Extract exactly those lines that lie between the start of the material and the line with "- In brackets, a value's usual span", including both boundary lines and no others.

*** Data shown ***

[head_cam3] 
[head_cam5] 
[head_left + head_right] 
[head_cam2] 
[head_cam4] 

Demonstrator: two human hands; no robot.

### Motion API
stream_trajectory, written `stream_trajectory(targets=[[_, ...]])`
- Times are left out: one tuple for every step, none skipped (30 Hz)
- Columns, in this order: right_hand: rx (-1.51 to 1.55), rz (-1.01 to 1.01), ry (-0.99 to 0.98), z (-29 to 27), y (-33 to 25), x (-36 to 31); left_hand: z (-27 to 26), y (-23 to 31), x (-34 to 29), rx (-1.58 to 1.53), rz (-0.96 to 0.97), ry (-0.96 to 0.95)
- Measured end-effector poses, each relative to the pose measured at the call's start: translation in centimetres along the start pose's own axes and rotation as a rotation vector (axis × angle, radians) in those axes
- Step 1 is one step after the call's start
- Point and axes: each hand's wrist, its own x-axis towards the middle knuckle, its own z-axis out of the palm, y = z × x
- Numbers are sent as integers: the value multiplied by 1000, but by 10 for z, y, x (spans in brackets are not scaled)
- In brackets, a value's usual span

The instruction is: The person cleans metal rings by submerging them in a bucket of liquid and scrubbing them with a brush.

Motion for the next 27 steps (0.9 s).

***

• [Final answer]:
[head_cam3] 
[head_cam5] 
[head_left + head_right] 
[head_cam2] 
[head_cam4] 

Demonstrator: two human hands; no robot.

### Motion API
stream_trajectory, written `stream_trajectory(targets=[[_, ...]])`
- Times are left out: one tuple for every step, none skipped (30 Hz)
- Columns, in this order: right_hand: rx (-1.51 to 1.55), rz (-1.01 to 1.01), ry (-0.99 to 0.98), z (-29 to 27), y (-33 to 25), x (-36 to 31); left_hand: z (-27 to 26), y (-23 to 31), x (-34 to 29), rx (-1.58 to 1.53), rz (-0.96 to 0.97), ry (-0.96 to 0.95)
- Measured end-effector poses, each relative to the pose measured at the call's start: translation in centimetres along the start pose's own axes and rotation as a rotation vector (axis × angle, radians) in those axes
- Step 1 is one step after the call's start
- Point and axes: each hand's wrist, its own x-axis towards the middle knuckle, its own z-axis out of the palm, y = z × x
- Numbers are sent as integers: the value multiplied by 1000, but by 10 for z, y, x (spans in brackets are not scaled)
- In brackets, a value's usual span

Nothing else goes with this output.